((

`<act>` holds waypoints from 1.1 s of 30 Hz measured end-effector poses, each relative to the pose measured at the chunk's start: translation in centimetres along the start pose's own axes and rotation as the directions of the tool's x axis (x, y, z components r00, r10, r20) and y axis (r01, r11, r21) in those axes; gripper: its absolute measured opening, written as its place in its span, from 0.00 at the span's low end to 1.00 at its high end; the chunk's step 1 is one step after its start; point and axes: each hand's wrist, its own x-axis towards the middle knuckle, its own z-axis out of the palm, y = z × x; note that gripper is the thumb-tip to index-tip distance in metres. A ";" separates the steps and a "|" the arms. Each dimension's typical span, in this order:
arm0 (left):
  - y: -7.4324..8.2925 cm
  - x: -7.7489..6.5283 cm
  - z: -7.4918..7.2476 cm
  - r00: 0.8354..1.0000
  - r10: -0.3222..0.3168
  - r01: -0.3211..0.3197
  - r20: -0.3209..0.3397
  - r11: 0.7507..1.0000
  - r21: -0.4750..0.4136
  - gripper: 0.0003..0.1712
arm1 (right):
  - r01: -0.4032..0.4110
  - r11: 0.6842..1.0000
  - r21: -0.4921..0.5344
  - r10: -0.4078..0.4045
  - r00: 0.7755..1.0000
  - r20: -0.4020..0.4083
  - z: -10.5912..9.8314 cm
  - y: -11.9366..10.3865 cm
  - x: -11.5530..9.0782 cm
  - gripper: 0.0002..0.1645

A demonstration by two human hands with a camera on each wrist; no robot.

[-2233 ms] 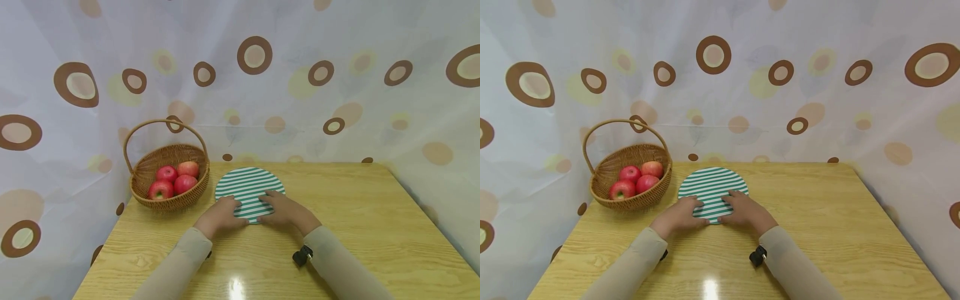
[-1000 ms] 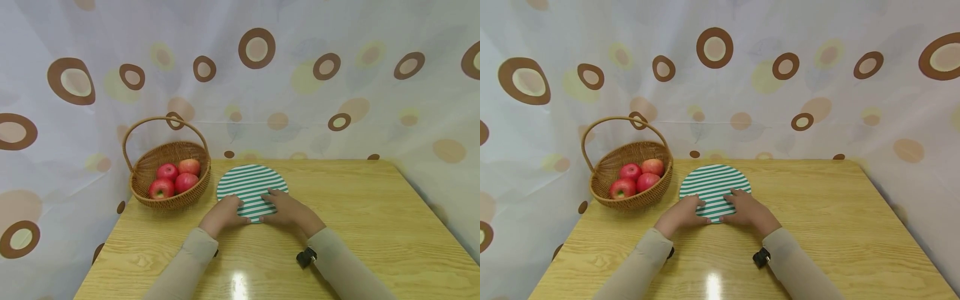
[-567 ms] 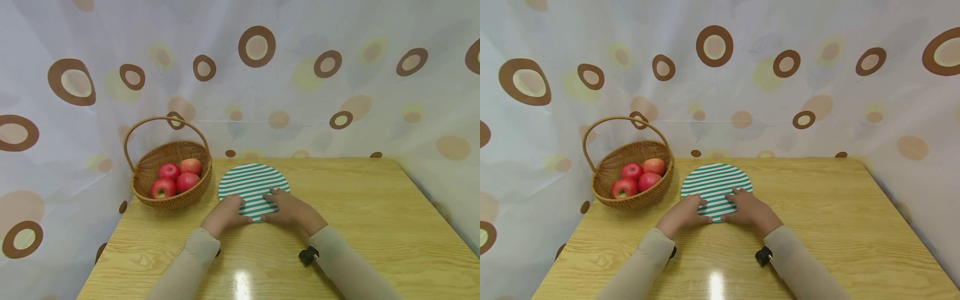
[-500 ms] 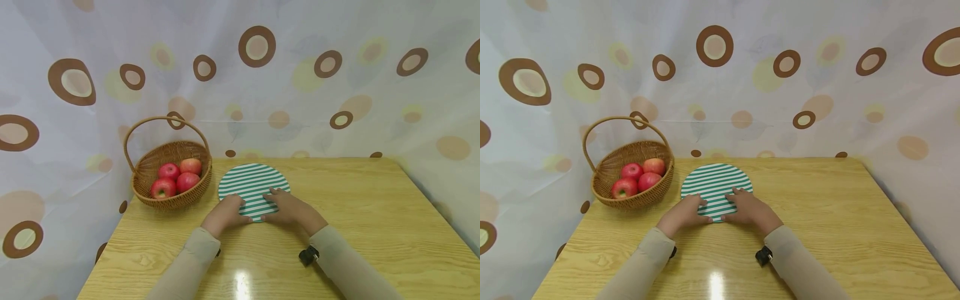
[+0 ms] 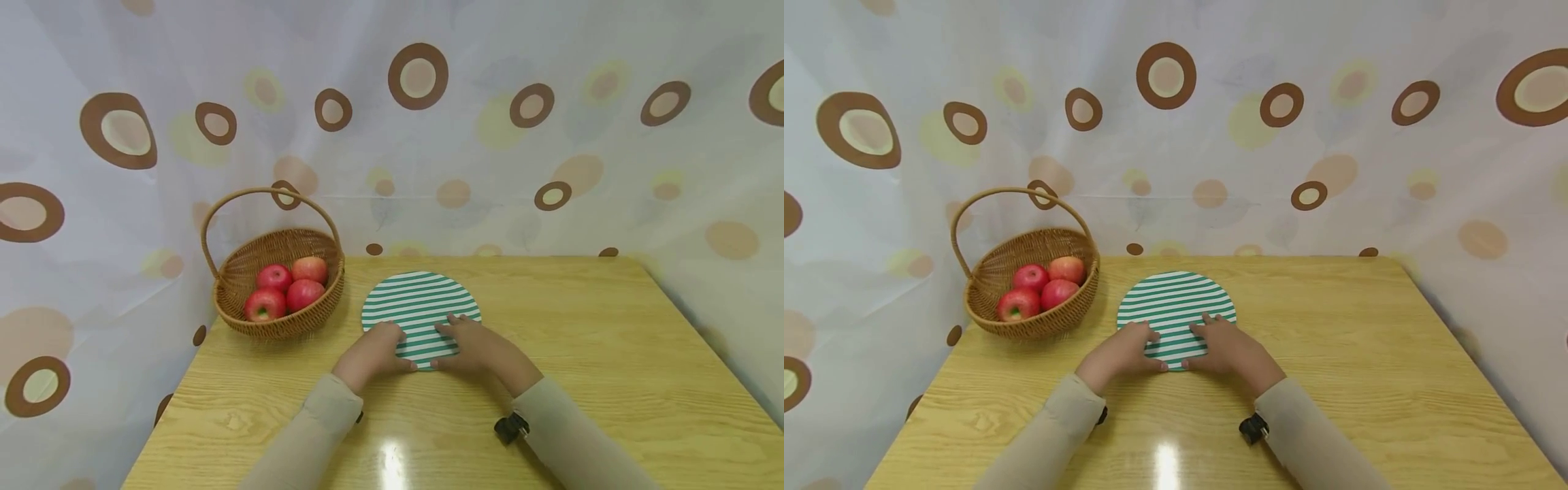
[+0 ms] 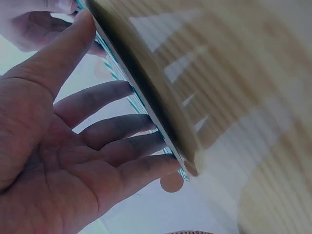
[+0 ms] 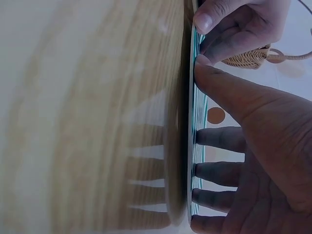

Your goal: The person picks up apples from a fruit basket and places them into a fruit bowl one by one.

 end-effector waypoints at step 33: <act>4.2 -1.5 2.2 0.999 0.046 -0.048 0.018 0.990 0.136 0.21 | 0.021 1.000 -0.015 -0.022 0.997 -0.067 0.8 0.8 -5.6 0.53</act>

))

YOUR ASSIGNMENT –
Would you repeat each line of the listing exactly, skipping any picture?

RESPONSE AREA –
`<act>` holds waypoints from 1.1 s of 30 Hz measured end-effector poses, each relative to the pose measured at the chunk's start: translation in centimetres along the start pose's own axes and rotation as the directions of the tool's x axis (x, y, z components r00, r10, r20) and y axis (r01, r11, r21) in those axes; gripper: its absolute measured opening, written as its place in its span, from 0.00 at the span's low end to 1.00 at its high end; the chunk's step 1 is one step after its start; point and axes: each hand's wrist, its own x-axis towards the middle knuckle, its own z-axis out of the palm, y = z × x; note that gripper is the thumb-tip to index-tip distance in metres. A ";" separates the steps and a "|" the arms. Each dimension's typical span, in this order:
arm0 (left):
  - y: -7.4324..8.2925 cm
  - x: -7.7489..6.5283 cm
  - z: -7.4918..7.2476 cm
  - r00: 0.8354..1.0000
  - r10: -0.3222..0.3168
  - r01: -0.3211..0.3197
  - r20: -0.3209..0.3397
  - r11: 0.7507..1.0000
  - r21: -0.4750..0.4136
  - gripper: 0.0003..0.1712
arm1 (right):
  - r01: -0.4032..0.4110
  - r11: 0.6842..1.0000
  - r21: -0.4921..0.5344
  - r10: -0.4078..0.4045
  - r00: 0.7755..1.0000
  - r20: -0.4020..0.4083
  - z: -10.5912..9.8314 cm
  - y: -11.9366..10.3865 cm
  - x: -11.5530..9.0782 cm
  - gripper: 0.0002..0.1645

A demonstration by two human hands with a camera on each wrist; no robot.

[-2233 ms] 
[-1000 ms] 
[-567 ms] 
[-500 ms] 
[+0 ms] 
[+0 ms] 
[+0 ms] 

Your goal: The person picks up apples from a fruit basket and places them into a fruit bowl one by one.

 end-effector waypoints at step 33: <act>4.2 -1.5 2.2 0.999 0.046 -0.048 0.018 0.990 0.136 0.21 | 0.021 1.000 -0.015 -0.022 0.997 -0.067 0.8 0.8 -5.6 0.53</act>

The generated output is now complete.